Everybody—men and women—should work to ensure that sexual assault and harassment are quashed in their respective industries. Men in power acting sexually abusive to the disempowered—often women—is not exclusive to Hollywood. It happens in tech, in service work, in government, in media. Harvey Weinstein was able to operate unfettered for decades thanks to a culture of cowardice and craven self-serving subservience that exists in many industries.
Some people actively hid Weinstein’s misdeeds; others stood by and looked the other way. In the wake of the still-unfolding Weinstein scandal, I’m glad everybody’s doing a little soul-searching. Everybody should be glad we’re talking about it.
Men should be thinking about whether or not they’ve ever been complicit in enabling abuse. Men were more empowered than women to stop Weinstein; men built the structures that enable Weinstein, men benefit from those structures to this day. Anecdotally, several male acquaintances who work in Hollywood-adjacent industries have approached me over the last few days and talked about how the Weinstein scandal has forced them to think about whether they’ve ever enabled a monster.

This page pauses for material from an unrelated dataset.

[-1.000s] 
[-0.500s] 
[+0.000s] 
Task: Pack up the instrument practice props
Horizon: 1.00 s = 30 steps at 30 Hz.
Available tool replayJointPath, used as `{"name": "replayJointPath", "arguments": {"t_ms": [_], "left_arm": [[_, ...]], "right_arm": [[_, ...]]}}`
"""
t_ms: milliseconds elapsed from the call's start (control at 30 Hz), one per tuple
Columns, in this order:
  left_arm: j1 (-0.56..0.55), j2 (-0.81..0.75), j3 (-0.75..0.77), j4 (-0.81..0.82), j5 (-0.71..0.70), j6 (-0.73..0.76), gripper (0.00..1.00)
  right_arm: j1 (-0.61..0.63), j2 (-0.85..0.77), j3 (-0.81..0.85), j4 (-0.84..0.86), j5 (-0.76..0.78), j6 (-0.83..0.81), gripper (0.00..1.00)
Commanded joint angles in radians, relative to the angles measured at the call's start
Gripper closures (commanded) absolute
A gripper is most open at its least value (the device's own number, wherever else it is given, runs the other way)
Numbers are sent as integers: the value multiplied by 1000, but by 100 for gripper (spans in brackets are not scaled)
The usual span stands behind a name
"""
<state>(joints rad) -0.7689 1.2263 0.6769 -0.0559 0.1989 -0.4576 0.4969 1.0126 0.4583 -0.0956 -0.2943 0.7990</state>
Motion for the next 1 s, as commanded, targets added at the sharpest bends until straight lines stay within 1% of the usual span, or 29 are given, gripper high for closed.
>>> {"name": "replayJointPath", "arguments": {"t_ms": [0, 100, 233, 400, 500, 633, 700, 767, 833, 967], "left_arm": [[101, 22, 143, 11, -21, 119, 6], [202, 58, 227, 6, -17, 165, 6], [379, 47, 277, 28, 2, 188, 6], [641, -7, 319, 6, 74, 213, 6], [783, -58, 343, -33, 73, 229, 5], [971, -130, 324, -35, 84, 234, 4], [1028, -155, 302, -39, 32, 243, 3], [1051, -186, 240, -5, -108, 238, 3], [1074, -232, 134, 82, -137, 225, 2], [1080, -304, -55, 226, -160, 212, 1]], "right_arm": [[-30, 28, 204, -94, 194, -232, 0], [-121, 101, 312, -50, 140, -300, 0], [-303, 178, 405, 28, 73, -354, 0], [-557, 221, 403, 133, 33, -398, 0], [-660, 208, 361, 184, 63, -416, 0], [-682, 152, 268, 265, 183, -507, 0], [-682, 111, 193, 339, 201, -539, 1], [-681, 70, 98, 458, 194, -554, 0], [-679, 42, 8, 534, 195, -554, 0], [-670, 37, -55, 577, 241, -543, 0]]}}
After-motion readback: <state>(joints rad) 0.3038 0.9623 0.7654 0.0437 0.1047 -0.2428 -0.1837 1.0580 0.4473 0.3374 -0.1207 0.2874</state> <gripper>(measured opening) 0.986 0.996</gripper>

Men should be wracking their brains about ways they’ve treated women in the past, and do everything they can to avoid abusive or harassing behavior in the future. The possibility of public shaming is a strong deterrent. It’s good that the Weinstein scandal has proven, once again, that possibility exists. I hope they keep thinking. I hope they keep talking. It’s the only way men will get better.
Women should feel empowered to share their experiences with each other. But they should consider whether the way they’re going about doing it is useful or ultimately counterproductive. Making a public list that runs the risk of putting men on blast in this way, I fear, undermines the list’s goals. It doesn’t clear anything up, it doesn’t provide any specificity, nor does it empower its audience to find out more about the incident in question and what’s been done about alleged behavior of the journalist in question. Instead, it provides talking points to the rape-skeptical press. “Shitty Media Men’s” existence is reckless and ultimately harmful not only to any innocent men potentially caught up in this, but also to the women making the accusations.
There are Weinsteins in every industry, and we’ll all be better off when they’re taken down. But this isn’t the way to do it.